Problem to work on: Could you output each line of the data that follows exactly?

Source data:
▼

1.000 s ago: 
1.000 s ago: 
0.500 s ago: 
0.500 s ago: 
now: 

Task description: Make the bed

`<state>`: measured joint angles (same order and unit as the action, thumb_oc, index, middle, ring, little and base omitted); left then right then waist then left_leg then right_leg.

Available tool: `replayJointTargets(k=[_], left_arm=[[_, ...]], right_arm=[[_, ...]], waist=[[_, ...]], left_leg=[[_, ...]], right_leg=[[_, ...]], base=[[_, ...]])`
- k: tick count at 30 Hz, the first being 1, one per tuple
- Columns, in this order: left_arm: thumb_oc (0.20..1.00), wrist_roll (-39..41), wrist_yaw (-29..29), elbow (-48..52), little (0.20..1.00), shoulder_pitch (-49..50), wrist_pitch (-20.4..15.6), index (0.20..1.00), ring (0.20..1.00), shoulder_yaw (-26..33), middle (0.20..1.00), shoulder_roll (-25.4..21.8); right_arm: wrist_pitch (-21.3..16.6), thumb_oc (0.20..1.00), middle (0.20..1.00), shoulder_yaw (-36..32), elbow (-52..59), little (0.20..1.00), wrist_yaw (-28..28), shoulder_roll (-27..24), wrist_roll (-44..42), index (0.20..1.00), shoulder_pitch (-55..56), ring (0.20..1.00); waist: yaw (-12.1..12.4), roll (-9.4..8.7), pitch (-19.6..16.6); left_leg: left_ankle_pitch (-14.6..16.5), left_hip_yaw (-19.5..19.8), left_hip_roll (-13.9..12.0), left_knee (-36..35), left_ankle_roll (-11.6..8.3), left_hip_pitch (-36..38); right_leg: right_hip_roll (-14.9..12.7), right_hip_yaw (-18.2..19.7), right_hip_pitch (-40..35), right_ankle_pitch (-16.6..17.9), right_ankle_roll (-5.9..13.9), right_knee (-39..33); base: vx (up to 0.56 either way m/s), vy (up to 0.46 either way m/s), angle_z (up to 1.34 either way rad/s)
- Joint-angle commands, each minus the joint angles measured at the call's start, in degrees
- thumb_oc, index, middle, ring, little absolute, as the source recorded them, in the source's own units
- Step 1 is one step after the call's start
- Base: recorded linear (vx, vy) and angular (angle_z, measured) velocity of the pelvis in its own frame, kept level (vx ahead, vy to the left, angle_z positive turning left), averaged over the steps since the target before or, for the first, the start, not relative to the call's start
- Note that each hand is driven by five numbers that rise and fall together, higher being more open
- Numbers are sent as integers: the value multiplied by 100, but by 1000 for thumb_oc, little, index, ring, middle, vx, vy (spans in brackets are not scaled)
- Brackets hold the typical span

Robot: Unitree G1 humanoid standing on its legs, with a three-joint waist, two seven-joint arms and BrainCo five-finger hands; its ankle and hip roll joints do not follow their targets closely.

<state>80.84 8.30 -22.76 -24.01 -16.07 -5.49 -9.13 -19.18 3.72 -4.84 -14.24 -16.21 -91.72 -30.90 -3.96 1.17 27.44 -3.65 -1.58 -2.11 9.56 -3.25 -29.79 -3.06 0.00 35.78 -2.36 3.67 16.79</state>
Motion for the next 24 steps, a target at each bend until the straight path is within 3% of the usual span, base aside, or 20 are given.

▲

Task solution:
1.000 s ago: 
1.000 s ago: 
0.500 s ago: 
0.500 s ago: 
now: 

Task description: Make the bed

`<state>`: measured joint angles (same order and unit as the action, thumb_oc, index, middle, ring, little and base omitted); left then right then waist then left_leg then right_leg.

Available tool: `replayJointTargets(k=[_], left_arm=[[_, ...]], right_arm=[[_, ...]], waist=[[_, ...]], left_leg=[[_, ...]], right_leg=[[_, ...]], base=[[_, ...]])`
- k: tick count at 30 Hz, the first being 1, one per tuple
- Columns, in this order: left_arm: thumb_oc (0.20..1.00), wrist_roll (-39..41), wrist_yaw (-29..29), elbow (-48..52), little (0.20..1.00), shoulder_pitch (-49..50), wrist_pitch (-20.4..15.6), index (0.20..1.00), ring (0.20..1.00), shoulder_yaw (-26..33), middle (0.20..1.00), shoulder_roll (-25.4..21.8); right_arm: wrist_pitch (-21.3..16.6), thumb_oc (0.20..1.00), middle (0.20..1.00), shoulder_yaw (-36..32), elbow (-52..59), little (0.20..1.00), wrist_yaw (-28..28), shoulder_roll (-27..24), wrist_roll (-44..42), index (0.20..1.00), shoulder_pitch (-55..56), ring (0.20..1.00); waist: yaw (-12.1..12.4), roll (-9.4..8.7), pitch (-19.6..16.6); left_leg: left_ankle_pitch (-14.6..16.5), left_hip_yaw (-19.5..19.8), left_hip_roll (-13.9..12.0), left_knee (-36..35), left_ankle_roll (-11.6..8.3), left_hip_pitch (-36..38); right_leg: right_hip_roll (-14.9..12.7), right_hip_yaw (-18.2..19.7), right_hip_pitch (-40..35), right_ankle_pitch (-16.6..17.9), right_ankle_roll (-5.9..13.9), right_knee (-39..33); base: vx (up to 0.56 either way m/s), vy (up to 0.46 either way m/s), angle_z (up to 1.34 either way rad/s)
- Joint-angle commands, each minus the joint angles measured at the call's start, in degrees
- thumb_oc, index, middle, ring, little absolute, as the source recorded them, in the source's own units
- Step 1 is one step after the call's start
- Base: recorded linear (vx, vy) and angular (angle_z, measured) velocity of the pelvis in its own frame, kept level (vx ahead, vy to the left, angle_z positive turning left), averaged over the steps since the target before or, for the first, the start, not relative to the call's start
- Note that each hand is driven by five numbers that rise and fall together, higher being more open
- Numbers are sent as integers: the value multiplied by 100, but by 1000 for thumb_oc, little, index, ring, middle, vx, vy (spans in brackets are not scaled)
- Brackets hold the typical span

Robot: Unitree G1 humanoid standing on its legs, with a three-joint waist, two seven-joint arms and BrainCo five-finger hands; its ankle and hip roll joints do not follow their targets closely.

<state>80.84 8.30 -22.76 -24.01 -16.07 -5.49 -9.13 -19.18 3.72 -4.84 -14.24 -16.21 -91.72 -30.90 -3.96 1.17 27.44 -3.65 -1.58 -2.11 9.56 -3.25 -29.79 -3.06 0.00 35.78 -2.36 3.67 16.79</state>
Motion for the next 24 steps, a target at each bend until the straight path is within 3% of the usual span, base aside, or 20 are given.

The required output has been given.